Олэн отдал ордер, опустил длань на губку с краской и склонился над аккуратной книгой.
На страницу посыпались жирные, вонючие крошки. Олэн высморкался, согнулся в три погибели и прижал пальцы, стараясь еще и смазать отпечаток. Сравнить это грязное пятно с прежним не было никакой возможности.
– Черт бы тебя побрал! – взорвался секретарь.
Олэн сделал вид, что благодушно готов повторить процедуру. Он снова поднял руку, вымазал се в краске и двинулся к книге.
– Убирайся вон! – взвыл секретарь.
Пара хороших напутственных пинков в мгновение ока приблизила его к двери.

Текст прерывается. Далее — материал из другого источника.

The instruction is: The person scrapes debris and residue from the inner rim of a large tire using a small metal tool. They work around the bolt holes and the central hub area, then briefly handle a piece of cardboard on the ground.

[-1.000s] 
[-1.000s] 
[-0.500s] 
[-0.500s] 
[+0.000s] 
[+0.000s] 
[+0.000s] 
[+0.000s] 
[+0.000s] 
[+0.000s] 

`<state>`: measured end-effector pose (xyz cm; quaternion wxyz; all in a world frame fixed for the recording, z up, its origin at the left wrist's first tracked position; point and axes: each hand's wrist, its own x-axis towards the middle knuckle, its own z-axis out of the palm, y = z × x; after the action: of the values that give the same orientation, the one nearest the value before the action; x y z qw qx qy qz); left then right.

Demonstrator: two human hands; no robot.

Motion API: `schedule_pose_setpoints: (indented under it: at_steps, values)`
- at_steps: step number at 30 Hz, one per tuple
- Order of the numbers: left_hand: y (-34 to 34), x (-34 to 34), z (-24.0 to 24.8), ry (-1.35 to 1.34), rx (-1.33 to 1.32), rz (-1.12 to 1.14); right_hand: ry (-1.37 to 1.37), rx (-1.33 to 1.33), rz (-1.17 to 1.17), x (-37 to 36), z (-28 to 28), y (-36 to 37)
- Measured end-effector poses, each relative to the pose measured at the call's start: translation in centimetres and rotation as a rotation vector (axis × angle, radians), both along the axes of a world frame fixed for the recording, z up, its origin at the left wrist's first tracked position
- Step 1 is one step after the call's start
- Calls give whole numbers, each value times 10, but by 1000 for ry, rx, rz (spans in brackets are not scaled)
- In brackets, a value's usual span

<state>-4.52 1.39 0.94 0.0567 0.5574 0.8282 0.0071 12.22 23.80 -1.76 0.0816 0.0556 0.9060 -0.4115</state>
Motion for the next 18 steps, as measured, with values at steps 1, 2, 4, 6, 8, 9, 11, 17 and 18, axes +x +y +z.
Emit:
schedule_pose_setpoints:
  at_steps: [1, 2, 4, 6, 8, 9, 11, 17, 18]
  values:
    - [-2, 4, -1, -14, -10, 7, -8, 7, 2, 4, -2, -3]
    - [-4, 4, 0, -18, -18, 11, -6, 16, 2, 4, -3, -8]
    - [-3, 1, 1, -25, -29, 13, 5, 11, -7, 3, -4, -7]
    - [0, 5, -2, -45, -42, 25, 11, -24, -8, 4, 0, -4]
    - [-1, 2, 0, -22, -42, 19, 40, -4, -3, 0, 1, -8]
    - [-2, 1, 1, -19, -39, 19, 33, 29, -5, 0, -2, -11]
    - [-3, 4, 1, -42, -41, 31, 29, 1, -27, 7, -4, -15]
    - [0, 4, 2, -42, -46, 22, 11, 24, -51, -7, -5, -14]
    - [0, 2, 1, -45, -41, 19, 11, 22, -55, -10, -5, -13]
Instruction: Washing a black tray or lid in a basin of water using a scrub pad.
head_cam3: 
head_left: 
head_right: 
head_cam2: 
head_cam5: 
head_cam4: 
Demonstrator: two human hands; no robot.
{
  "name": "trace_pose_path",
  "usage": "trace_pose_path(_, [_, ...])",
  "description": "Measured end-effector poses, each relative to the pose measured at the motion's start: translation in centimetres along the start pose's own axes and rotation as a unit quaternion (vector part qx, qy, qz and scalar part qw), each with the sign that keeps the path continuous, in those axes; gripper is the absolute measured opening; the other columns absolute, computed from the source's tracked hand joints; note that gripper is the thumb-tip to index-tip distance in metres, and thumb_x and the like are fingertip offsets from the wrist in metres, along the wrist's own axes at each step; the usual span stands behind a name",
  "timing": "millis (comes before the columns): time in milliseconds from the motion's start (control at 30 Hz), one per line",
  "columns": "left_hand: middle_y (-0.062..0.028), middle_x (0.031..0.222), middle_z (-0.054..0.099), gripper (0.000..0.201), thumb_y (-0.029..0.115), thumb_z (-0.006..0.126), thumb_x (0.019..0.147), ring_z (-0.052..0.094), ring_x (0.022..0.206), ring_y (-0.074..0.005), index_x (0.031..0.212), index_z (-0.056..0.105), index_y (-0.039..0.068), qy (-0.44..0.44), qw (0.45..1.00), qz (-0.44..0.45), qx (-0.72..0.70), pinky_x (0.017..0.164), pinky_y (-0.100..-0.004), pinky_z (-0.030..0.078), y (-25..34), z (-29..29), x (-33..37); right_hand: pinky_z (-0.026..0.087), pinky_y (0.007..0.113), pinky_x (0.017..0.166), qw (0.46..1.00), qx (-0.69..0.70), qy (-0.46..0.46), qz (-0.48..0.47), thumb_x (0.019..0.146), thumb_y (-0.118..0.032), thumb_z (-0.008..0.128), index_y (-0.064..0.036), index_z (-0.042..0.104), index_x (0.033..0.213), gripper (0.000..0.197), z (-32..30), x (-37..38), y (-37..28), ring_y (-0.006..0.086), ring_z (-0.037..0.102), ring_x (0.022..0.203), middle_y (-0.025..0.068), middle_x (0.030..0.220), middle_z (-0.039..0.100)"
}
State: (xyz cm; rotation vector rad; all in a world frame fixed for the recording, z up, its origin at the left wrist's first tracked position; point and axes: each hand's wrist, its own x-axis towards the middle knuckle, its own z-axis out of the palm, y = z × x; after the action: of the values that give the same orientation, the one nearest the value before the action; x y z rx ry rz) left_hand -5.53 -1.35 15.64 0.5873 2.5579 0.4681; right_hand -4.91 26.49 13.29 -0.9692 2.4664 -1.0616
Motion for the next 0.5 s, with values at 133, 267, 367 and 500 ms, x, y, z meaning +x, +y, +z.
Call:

Мечта осуществилась! Его вышвырнули, выкинули из тюрьмы пинками в зад! От радости Олэн поджал ягодицы. До фургона добрался на полусогнутых.
Всю дорогу в исправительный дом, подпрыгивая в тряской машине, он разглядывал в щелку улицы и пешеходов. В небе сияло по-осеннему мягкое солнце. Во всяком случае, так казалось Олэну.
Пралине будет спать. Он должен спать. А вечером, пробудившись, вычеркнет в календарике последнюю ночь. «Меня Пралине больше не увидит… Интересно, скажет он что-нибудь или нет? – подумал Олэн. – Да нет, плевать ему на все. Лишь бы нажраться лука с маргарином…»
А утром?… Олэн даже не решался представить… Его вместе с другими бродягами загнали в большую комнату. «Вот будет прикол, если кто-то из них знаком с Пралине!» – мелькнуло в голове.
Он заметил, что эти несчастные крайне неразговорчивы и стараются держаться подальше от охранников. Общая враждебность к полиции вызывала у него симпатию.
– Если кто-то хочет поработать, может обратиться в социальную помощь, – крикнул охранник.